Fig. 7: Aβ42o induces AMPK-dependent MFF phosphorylation at two serine sites required for Aβ42o-dependent dendritic mitochondrial fragmentation and spine loss.

a Representative images of secondary dendritic segments of primary cortical PNs at 21 DIV. Embryos at E15.5 were ex utero electroporated with pCAG-Venus, pCAG-mito-DsRed, MFF shRNA, and low levels of either pCAG-MFF-WT cDNA or phospho-dead pCAG-MFF-AA. At 20DIV, the neurons were treated with either a vehicle control or Aβ42o for 24 h. Gene replacement with a form of MFF that cannot be phosphorylated by AMPK (MFF shRNA + MFF-AA) blocks dendritic mitochondrial fragmentation and subsequent spine loss. b–d Quantification of b dendritic mitochondrial length, c dendritic mitochondrial density, and d spine density.
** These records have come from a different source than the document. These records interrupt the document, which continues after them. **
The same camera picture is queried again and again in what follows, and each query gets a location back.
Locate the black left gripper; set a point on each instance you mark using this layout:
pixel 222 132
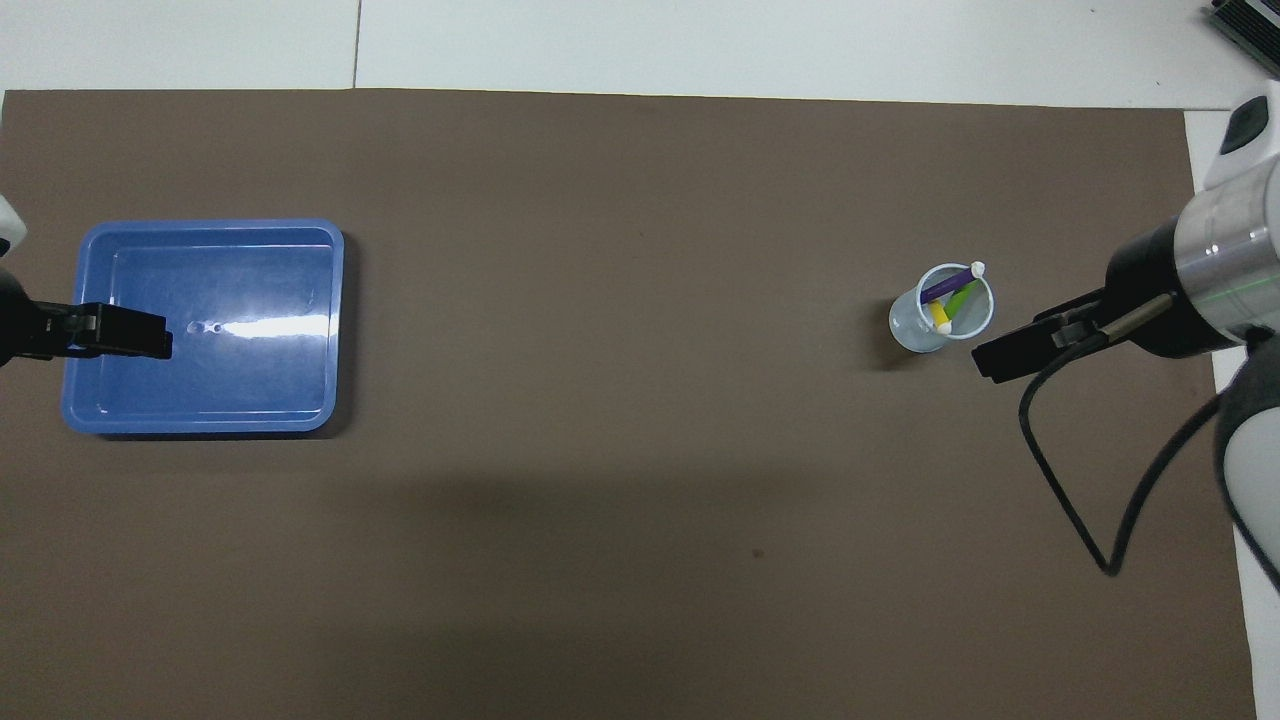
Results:
pixel 22 320

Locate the purple highlighter pen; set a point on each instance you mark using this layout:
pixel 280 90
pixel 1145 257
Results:
pixel 945 285

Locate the blue plastic tray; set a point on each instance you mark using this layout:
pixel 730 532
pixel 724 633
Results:
pixel 250 400

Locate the translucent plastic cup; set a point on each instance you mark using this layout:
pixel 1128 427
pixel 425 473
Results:
pixel 908 325

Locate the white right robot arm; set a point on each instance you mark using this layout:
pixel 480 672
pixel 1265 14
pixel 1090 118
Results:
pixel 1240 260

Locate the brown table mat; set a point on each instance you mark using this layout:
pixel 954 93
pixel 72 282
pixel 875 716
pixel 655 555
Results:
pixel 640 250

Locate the grey ribbed device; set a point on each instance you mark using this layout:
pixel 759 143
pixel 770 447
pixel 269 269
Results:
pixel 1250 25

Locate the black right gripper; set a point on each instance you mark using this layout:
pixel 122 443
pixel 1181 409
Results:
pixel 1150 300

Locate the green highlighter pen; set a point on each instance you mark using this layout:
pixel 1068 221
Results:
pixel 962 298

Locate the yellow highlighter pen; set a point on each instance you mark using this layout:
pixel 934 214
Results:
pixel 940 318

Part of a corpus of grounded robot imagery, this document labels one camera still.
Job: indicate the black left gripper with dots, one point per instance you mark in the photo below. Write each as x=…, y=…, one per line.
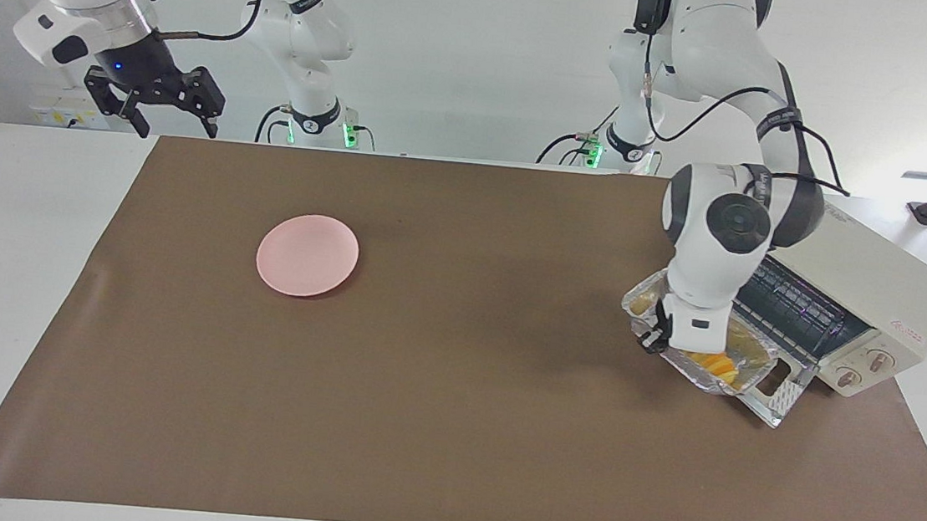
x=665, y=316

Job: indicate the brown table mat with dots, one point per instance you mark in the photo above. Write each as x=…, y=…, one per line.
x=457, y=428

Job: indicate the aluminium foil tray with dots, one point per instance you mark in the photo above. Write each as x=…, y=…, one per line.
x=640, y=301

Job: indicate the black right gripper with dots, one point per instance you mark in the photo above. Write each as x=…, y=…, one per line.
x=149, y=69

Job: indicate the white wall socket box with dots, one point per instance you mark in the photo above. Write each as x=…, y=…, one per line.
x=48, y=113

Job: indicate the yellow sliced bread loaf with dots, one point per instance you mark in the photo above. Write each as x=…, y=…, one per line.
x=718, y=367

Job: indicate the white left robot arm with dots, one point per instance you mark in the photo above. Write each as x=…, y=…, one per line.
x=715, y=257

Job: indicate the cream oven knob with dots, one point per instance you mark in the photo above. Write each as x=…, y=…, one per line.
x=847, y=378
x=881, y=361

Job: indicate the pink round plate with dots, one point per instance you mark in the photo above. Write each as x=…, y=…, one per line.
x=309, y=255

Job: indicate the green lit connector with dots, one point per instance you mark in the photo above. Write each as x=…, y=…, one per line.
x=593, y=154
x=349, y=135

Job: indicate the glass oven door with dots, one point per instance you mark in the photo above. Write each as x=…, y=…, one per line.
x=792, y=394

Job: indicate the cream toaster oven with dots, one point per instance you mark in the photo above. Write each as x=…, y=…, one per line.
x=874, y=271

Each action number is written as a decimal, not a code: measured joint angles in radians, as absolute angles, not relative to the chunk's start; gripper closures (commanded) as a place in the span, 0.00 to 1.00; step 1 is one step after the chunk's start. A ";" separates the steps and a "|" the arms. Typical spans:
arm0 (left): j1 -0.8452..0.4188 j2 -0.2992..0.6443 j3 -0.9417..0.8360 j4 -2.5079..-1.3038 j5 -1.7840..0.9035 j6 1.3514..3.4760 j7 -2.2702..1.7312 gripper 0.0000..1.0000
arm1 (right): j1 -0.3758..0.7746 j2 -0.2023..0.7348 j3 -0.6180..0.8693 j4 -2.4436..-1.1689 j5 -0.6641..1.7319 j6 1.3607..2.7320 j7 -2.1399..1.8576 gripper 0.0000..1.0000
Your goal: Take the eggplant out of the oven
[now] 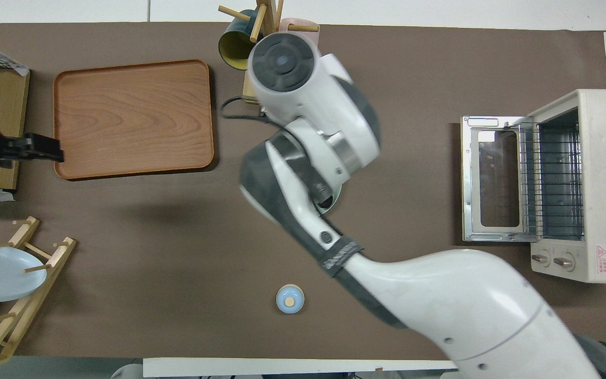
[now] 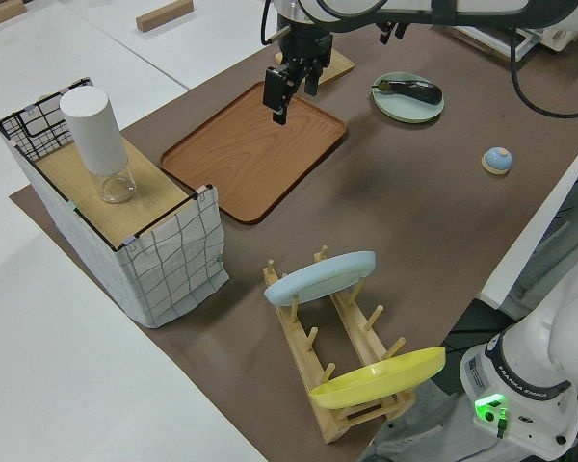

All of the analyses were done blind to the experimental conditions and performed by manual counting using FIJI. Data are represented by box plots displaying minimum to maximum values, with the box denoting 25th, 50th (median), and 75th percentiles from three independent experiments. n_{MFFshRNA + MFFWT Control} = 31 dendrites, 166 mitochondria; n_{MFFshRNA + MFFWT Aβ42o} = 29 dendrites, 228 mitochondria; n_{MFFshRNA + MFFAA Control} = 35 dendrites, 164 mitochondria; n_{MFFshRNA + MFFAA Aβ42o} = 28 dendrites, 137 mitochondria. Statistical analyses were performed using a Mann–Whitney test in b–d. Exact P values are indicated on the figure when available through Prism software, otherwise, the test significance is provided using the following criteria: ****P < 0.0001. Scale bar in a: 2 μm.